EXERCISE DIRECTIONS » Return the material exactly, first line through the line containing "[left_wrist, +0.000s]", and nothing more. Pictures stay out.

EXERCISE MATERIALS »
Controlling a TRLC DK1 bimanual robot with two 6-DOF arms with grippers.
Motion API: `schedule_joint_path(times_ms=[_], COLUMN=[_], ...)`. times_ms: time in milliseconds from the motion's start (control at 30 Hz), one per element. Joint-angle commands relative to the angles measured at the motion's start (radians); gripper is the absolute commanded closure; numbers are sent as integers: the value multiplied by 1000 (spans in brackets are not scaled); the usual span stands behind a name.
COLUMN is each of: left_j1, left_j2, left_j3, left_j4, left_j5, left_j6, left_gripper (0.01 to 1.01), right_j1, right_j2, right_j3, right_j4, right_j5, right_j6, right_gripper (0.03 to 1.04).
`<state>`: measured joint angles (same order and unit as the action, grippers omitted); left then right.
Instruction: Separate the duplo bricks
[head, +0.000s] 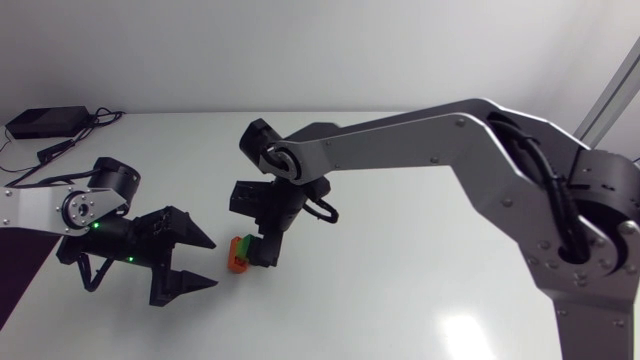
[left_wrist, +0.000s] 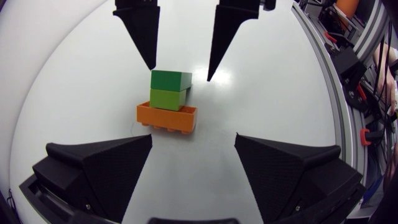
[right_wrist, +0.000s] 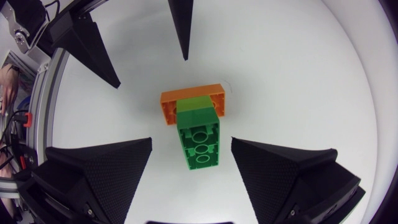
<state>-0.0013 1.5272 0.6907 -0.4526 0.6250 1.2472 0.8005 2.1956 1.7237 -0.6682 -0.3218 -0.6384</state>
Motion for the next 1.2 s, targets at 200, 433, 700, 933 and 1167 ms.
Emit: schedule_joint_path(times_ms=[200,433,700,933,1167], left_j1=[15,15,12,34,-17], left_j2=[11,13,11,-56,-354], left_j3=[29,35,38,20,-143], left_j4=[-24,-28,-37,-57,183], left_j5=[18,24,27,78,1], left_j6=[64,66,64,60,-115], left_gripper=[102,102,102,118,118], right_j1=[19,29,39,17,-60], right_j2=[85,93,89,1,-197], right_j3=[109,97,82,37,-52], right_j4=[-77,-105,-107,-105,-157], right_j5=[7,-3,-14,-59,-138], right_j6=[-38,-58,-50,22,129], right_gripper=[298,715,811,821,818])
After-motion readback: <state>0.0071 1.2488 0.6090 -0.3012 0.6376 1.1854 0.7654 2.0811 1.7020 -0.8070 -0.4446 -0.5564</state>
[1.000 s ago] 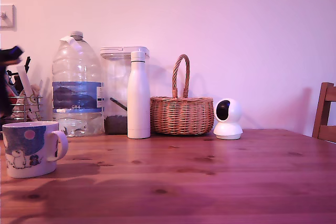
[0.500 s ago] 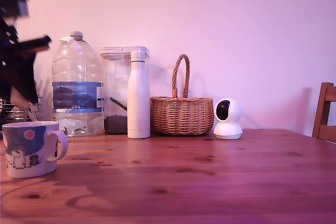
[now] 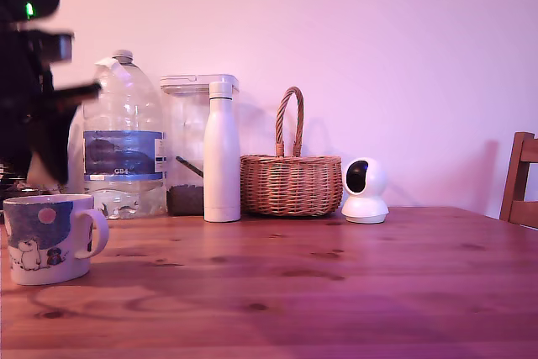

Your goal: Pick up the coffee capsules from the table one by one and drop them inside the nearest coffee cup

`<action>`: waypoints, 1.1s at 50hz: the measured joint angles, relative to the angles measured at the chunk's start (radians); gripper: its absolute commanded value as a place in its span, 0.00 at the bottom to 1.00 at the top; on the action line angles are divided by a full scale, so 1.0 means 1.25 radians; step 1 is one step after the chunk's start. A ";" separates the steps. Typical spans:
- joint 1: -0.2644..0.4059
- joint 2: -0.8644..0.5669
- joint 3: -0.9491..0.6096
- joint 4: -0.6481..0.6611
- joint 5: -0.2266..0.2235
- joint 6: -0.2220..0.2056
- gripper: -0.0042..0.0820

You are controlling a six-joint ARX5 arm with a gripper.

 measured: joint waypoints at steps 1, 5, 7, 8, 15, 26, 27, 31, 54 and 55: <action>0.000 0.003 0.000 0.000 0.000 0.000 0.28; 0.000 0.008 0.000 -0.001 0.000 0.000 0.28; 0.000 0.007 0.000 0.000 0.000 0.000 0.28; 0.000 0.007 0.000 0.000 0.000 0.000 0.28; 0.000 0.007 0.000 0.000 0.000 0.000 0.28; 0.000 0.007 0.000 0.000 0.000 0.000 0.58; 0.000 0.007 0.000 0.000 0.000 0.000 0.65; 0.000 0.007 0.000 0.002 -0.001 0.000 0.79; 0.000 -0.015 0.000 0.024 -0.006 0.048 0.25; 0.000 -0.021 0.000 0.024 -0.006 0.056 0.21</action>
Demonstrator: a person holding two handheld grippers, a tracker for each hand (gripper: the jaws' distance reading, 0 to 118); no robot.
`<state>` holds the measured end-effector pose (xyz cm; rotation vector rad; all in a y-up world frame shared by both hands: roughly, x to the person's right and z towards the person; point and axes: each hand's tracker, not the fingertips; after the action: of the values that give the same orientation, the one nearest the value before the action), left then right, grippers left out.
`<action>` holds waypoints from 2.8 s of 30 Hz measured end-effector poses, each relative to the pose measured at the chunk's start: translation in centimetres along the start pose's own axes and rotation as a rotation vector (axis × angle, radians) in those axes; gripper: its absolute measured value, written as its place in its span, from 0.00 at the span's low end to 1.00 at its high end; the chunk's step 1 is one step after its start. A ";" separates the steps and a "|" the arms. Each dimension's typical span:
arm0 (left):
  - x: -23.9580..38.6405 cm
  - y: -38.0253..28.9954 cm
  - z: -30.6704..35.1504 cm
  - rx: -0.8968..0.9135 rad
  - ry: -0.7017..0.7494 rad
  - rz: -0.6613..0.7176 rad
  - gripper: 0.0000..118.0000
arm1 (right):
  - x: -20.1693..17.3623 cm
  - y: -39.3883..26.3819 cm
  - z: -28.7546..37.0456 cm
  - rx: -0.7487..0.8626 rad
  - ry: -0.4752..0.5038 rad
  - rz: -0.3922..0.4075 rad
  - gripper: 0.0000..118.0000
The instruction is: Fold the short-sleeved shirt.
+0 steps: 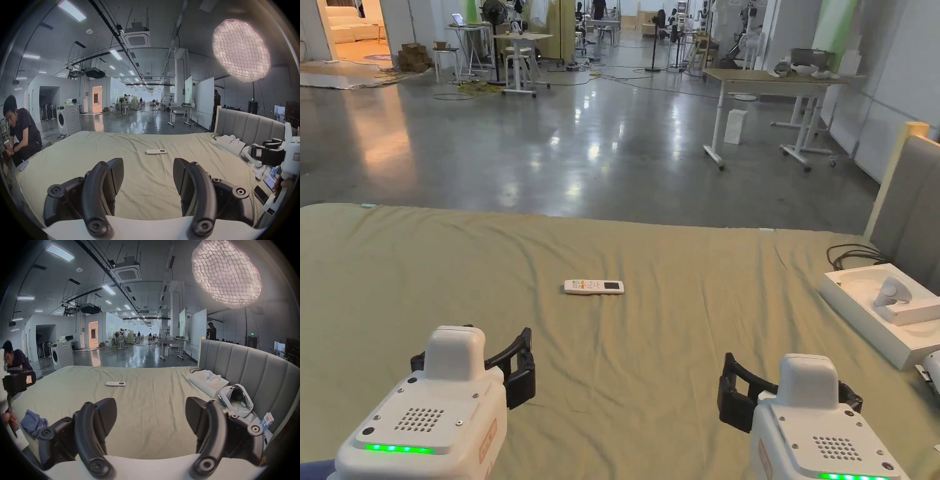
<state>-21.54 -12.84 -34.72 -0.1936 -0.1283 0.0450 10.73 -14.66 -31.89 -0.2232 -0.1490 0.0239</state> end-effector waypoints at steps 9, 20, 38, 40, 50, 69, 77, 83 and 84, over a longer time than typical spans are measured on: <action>-1.5 0.6 0.0 0.006 -0.062 0.073 0.57 | 0.3 0.1 0.5 0.053 0.030 -0.036 0.97; -1.7 0.9 0.1 0.102 -0.108 0.081 0.57 | 0.4 1.0 0.3 0.063 0.036 -0.040 0.98; -1.2 0.7 -0.5 0.034 -0.098 0.033 0.57 | 0.5 2.4 -0.8 -0.074 -0.010 -0.224 0.98; -1.3 0.7 -0.6 0.031 -0.100 0.037 0.57 | 0.1 2.9 -1.1 -0.104 -0.032 -0.200 0.98; -1.6 0.5 -0.6 0.013 -0.101 0.057 0.57 | -2.2 3.6 -1.8 -0.186 -0.179 -0.067 0.98; -2.5 0.1 -0.6 -0.012 -0.110 0.085 0.57 | -0.8 4.3 -1.6 -0.222 -0.006 -0.193 0.98; -2.7 0.2 -0.7 -0.009 -0.103 0.081 0.57 | 0.3 3.5 -1.7 -0.195 0.074 -0.260 0.98; -2.6 0.4 -0.7 -0.003 -0.101 0.077 0.57 | 0.1 3.2 -2.0 -0.196 0.028 -0.240 0.98; -2.6 0.5 -0.7 -0.002 -0.100 0.073 0.57 | 0.0 3.2 -2.0 -0.193 0.023 -0.228 0.98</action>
<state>-24.03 -12.67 -35.79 -0.1982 -0.2213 0.1277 11.03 -12.02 -34.52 -0.3981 -0.1528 -0.2205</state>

ANSWER »
Controlling a TRLC DK1 bimanual robot with two 6-DOF arms with grippers.
Motion API: `schedule_joint_path(times_ms=[_], COLUMN=[_], ...)`. times_ms: time in milliseconds from the motion's start (control at 30 Hz), one per element. Joint-angle commands relative to the angles measured at the motion's start (radians); gripper is the absolute commanded closure; numbers are sent as integers: the value multiplied by 1000 (spans in brackets are not scaled); the usual span stands behind a name.
COLUMN is each of: left_j1, left_j2, left_j3, left_j4, left_j5, left_j6, left_gripper (0.01 to 1.01), right_j1, right_j2, right_j3, right_j4, right_j5, right_j6, right_gripper (0.03 to 1.04).
`<state>`: measured joint angles (same order and unit as the action, grippers omitted); left then right.
Instruction: Separate the duplo bricks
[head, +0.000s] 
[left_wrist, +0.000s] 

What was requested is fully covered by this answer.